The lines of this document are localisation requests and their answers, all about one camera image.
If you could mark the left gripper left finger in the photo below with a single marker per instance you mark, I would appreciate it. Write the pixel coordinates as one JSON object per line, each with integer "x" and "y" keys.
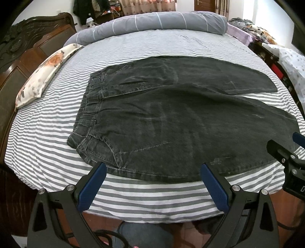
{"x": 45, "y": 229}

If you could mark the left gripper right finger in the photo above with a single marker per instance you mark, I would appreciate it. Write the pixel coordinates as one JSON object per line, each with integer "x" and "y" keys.
{"x": 249, "y": 218}

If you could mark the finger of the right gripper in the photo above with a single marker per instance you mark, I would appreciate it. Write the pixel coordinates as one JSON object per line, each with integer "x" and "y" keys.
{"x": 299, "y": 139}
{"x": 277, "y": 151}

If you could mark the black denim pants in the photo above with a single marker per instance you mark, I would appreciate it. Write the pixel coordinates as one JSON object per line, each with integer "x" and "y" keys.
{"x": 160, "y": 118}

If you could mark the white dotted cloth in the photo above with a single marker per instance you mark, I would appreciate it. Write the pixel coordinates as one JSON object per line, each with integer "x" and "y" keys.
{"x": 293, "y": 64}

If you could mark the purple cloth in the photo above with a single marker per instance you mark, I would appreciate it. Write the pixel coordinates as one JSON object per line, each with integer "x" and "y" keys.
{"x": 240, "y": 35}

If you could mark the pile of clothes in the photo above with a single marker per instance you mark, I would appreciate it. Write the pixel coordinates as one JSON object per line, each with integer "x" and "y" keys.
{"x": 259, "y": 33}

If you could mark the floral white pillow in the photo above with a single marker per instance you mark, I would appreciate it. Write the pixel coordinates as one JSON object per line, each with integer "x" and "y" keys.
{"x": 42, "y": 76}

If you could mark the grey rolled duvet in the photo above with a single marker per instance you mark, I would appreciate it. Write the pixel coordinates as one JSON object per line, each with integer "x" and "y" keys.
{"x": 195, "y": 21}

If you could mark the brown wooden door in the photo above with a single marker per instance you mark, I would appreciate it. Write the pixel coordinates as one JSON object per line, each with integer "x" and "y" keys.
{"x": 204, "y": 5}

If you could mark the dark wooden headboard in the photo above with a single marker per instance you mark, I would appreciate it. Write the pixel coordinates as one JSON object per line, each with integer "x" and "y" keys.
{"x": 25, "y": 46}

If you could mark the pink window curtain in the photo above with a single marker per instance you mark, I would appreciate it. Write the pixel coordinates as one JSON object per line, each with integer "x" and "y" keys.
{"x": 132, "y": 7}

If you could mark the dark hanging clothes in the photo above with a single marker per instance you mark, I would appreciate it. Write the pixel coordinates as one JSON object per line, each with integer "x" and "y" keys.
{"x": 84, "y": 9}

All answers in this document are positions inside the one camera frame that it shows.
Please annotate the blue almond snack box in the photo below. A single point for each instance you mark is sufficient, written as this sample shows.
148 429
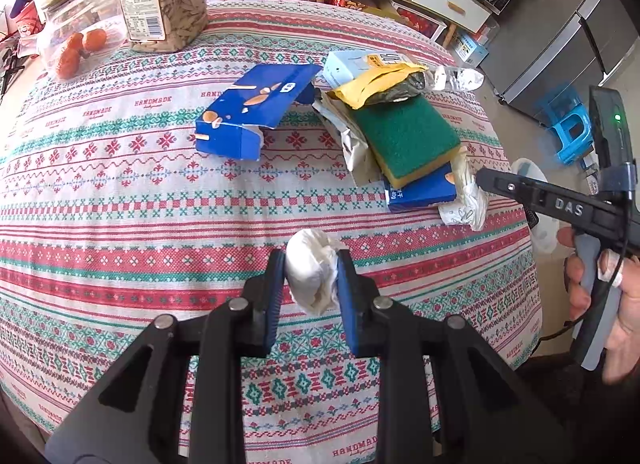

━━━━━━━━━━━━━━━━━━━━━━━━━━━━━━

## EXERCISE PROMPT
When a line in the material above holds the word "document", copy that line.

## OUTPUT OF THE EXERCISE
The lines of this document are localisation requests and their answers, all about one camera image.
All answers in this document are positions inside the one camera frame that it shows.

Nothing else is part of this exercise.